Dresden – Die bekannte US-Amerikanische Polizeibehörde FBI tagt derzeit in Sachsen. Mehr als 250 Polizeibeamte aus Europa und den USA haben sich deshalb im Dresdner Hotel Bellevue versammelt.

Es kommt nicht alle Tage vor, dass die amerikanische Bundespolizeibehörde FBI im Dresdner Hotel Bellevue einrückt.

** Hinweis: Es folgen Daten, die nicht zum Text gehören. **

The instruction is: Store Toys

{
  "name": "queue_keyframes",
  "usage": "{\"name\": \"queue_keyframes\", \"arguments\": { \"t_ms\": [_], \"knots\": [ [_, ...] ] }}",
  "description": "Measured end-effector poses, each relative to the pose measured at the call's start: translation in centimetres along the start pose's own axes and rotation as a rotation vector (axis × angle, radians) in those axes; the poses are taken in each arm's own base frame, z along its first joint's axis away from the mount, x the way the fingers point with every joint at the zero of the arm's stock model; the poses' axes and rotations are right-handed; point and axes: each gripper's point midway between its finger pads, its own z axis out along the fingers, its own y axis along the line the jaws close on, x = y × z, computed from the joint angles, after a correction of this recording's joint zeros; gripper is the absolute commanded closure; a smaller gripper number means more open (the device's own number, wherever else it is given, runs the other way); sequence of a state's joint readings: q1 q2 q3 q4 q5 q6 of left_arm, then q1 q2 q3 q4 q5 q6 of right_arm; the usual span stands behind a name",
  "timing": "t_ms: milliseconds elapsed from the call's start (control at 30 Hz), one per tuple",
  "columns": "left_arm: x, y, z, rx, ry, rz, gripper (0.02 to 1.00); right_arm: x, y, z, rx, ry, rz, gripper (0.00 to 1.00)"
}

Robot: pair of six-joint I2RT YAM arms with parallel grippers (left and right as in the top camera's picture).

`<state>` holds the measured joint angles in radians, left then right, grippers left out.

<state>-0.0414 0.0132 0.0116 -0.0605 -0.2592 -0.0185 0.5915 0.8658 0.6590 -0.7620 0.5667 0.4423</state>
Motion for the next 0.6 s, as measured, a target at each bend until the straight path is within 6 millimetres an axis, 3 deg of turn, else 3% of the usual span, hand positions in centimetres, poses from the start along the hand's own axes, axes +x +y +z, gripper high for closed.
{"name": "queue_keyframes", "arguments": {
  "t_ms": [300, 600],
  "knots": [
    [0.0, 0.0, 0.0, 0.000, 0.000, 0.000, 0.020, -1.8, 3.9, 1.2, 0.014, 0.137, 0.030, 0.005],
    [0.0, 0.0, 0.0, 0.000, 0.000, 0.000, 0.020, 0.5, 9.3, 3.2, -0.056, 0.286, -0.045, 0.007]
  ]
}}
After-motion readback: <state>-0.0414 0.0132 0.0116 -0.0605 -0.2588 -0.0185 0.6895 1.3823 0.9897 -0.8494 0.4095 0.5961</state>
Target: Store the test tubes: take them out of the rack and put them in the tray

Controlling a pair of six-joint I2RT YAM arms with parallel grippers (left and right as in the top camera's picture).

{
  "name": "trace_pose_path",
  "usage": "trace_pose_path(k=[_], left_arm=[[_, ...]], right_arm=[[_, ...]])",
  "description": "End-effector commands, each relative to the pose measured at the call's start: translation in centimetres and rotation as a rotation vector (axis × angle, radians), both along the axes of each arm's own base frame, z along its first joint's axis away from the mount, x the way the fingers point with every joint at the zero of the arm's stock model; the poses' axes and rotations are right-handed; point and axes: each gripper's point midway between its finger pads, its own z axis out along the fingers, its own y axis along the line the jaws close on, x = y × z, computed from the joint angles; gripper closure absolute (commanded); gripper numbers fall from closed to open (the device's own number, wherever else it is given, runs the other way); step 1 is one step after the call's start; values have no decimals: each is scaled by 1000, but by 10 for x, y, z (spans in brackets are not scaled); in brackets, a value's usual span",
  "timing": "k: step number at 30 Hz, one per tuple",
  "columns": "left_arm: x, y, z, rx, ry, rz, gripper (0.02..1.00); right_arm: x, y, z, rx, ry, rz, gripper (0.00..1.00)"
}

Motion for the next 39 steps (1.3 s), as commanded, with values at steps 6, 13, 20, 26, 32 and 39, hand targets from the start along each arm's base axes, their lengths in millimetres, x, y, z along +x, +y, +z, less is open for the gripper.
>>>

Der Grund: Bis zum 28. September findet in der sächsischen Landeshauptstadt das Retraining der „National Academy“ der Behörde statt. Dabei handelt es sich um eine Fortbildungsmaßnahme für europäische Absolventen der Ausbildungs-Akademie, wie Organisator Peter Hehne erklärt: „Hier tagen Absolventen der FBI-Akademie in Quantico. Das Retraining ist dann noch einmal eine Fortbildung für die europäischen Absolventen.“

Insgesamt nehmen 262 Teilnehmer aus 34 verschiedenen Nationen an der diesjährigen Tagung teil. Schwerpunkt sind dabei vor allem aktuelle Entwicklungen bei der Bekämpfung von Cyberkriminalität. Laut Hehne ein ganz aktuelles Thema: „Wir haben neue Formen von Kriminalität, mit denen wir uns auseinandersetzen müssen und deshalb ist das momentan ein zentrales Thema.“

Bereits im Jahr 1935 hat die amerikanische Bundespolizeibehörde FBI das Ausbildungsprogramm „National Academy“ eingeführt. Seitdem findet der Lehrgang viermal jährlich statt. In einer elfwöchigen Schulung werden die Teilnehmer zu Führungskräften ausgebildet. Darüber hinaus dient sie aber auch dem Aufbau eines weltweiten Netzwerks aus Strafverfolgern. Peter Hehne selbst war der erste Absolvent aus der ehemaligen DDR. „Also das ist damals wie heute eine große Ehre, dass ich ausgewählt worden bin. Es hat mir durch die Kurse dort vor allem Berufserfahrung und das Handwerkszeug gebracht um Probleme zu lösen“ , sagt der 55-jährige.

Das sich der gebürtige Thüringer für Dresden als Tagungsort entschieden hat, hat die Landeshauptstadt der guten Logistik und Infrastruktur zu verdanken. Die nächste Tagung der „National Academy“ des FBI findet im kommenden Jahr im britischen Bristol statt.